Segment Start: Entries provided

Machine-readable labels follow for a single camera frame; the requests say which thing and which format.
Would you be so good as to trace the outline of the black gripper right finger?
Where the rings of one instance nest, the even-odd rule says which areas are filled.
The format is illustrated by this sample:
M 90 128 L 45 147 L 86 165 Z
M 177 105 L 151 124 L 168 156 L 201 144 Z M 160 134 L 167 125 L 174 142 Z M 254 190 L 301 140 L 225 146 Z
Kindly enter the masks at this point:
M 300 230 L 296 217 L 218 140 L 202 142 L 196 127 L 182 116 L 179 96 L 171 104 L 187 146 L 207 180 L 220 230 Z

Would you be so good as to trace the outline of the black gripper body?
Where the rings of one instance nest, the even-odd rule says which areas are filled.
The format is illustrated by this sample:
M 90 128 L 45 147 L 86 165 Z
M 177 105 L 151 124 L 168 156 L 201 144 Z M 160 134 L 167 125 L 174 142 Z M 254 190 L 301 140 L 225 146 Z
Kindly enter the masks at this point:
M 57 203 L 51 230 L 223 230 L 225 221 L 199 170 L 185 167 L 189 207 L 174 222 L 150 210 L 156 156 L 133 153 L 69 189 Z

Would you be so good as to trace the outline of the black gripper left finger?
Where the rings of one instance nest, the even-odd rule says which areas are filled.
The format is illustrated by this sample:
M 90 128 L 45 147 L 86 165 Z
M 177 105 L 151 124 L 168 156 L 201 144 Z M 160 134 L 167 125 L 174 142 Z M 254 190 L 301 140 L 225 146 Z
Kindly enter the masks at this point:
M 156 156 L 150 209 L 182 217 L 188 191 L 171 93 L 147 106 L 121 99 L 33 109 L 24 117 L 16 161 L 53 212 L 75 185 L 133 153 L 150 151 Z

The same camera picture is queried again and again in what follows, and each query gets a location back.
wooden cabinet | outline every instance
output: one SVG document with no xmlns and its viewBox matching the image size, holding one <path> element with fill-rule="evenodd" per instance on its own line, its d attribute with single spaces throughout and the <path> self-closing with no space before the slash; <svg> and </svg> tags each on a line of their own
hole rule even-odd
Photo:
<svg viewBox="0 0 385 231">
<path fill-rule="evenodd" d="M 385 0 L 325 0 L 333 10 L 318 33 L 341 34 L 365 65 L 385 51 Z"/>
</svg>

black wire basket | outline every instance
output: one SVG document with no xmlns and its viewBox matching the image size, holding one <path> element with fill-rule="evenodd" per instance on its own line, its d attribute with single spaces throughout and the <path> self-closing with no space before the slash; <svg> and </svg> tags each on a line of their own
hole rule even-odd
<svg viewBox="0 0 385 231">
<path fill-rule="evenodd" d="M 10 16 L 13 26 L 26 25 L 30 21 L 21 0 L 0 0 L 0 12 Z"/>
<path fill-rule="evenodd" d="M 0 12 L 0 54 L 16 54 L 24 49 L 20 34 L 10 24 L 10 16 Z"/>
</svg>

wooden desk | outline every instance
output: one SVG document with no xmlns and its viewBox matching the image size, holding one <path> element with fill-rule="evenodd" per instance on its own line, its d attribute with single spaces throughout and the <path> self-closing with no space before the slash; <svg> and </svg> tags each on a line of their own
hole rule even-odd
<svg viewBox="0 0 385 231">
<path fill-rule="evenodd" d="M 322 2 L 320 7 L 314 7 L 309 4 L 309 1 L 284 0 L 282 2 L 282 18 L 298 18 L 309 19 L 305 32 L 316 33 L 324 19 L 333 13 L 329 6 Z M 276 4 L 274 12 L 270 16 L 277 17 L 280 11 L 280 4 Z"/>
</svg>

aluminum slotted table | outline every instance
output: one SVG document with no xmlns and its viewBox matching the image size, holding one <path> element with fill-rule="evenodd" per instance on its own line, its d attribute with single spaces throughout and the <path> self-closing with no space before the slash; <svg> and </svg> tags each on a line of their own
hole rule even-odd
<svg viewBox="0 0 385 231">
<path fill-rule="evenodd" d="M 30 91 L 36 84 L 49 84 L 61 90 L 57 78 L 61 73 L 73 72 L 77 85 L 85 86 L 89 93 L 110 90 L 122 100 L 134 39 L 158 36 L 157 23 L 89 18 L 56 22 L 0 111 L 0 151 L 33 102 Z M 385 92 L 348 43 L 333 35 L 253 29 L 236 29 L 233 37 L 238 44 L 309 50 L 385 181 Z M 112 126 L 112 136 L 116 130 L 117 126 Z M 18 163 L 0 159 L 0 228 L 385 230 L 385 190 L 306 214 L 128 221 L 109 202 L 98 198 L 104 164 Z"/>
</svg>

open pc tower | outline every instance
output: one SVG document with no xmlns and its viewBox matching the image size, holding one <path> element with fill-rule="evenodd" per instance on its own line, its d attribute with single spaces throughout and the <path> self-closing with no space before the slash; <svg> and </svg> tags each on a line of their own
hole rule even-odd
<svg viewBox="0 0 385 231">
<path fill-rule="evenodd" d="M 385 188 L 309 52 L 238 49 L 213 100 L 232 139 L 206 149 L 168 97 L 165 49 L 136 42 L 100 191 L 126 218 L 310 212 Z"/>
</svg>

Segment End: Entries provided

#### What you are asked to do
Repeat exactly, please, each line from the beginning of the data through the line with "black wire basket | outline every instance" in it, and only those lines.

#### Exercise solution
Machine-readable labels follow for a single camera frame; the requests say which thing and which format.
Would you be so good as to trace the outline of the black gripper right finger?
Where the rings of one instance nest, the even-odd rule says which areas are filled.
The format is illustrated by this sample:
M 90 128 L 45 147 L 86 165 Z
M 177 105 L 151 124 L 168 156 L 201 144 Z M 160 134 L 167 125 L 174 142 Z M 254 190 L 301 140 L 225 146 Z
Kindly enter the masks at this point:
M 300 230 L 296 217 L 218 140 L 202 142 L 196 127 L 182 116 L 179 96 L 171 104 L 187 146 L 207 180 L 220 230 Z

Would you be so good as to trace the outline of the black gripper body?
Where the rings of one instance nest, the even-odd rule says which areas are filled.
The format is illustrated by this sample:
M 90 128 L 45 147 L 86 165 Z
M 177 105 L 151 124 L 168 156 L 201 144 Z M 160 134 L 167 125 L 174 142 Z M 254 190 L 301 140 L 225 146 Z
Kindly enter the masks at this point:
M 57 203 L 51 230 L 223 230 L 225 221 L 199 170 L 185 167 L 189 207 L 174 222 L 150 210 L 156 156 L 133 153 L 69 189 Z

Would you be so good as to trace the outline of the black gripper left finger?
Where the rings of one instance nest, the even-odd rule says which areas are filled.
The format is illustrated by this sample:
M 90 128 L 45 147 L 86 165 Z
M 177 105 L 151 124 L 168 156 L 201 144 Z M 160 134 L 167 125 L 174 142 Z M 254 190 L 301 140 L 225 146 Z
Kindly enter the masks at this point:
M 156 156 L 150 209 L 182 217 L 188 191 L 171 93 L 147 106 L 121 99 L 33 109 L 24 117 L 16 161 L 53 212 L 75 185 L 133 153 L 150 151 Z

The same camera picture is queried again and again in what follows, and each query gets a location back.
wooden cabinet | outline every instance
output: one SVG document with no xmlns and its viewBox matching the image size, holding one <path> element with fill-rule="evenodd" per instance on its own line, its d attribute with single spaces throughout and the <path> self-closing with no space before the slash; <svg> and </svg> tags each on a line of their own
hole rule even-odd
Photo:
<svg viewBox="0 0 385 231">
<path fill-rule="evenodd" d="M 385 0 L 325 0 L 333 10 L 318 33 L 341 34 L 365 65 L 385 51 Z"/>
</svg>

black wire basket | outline every instance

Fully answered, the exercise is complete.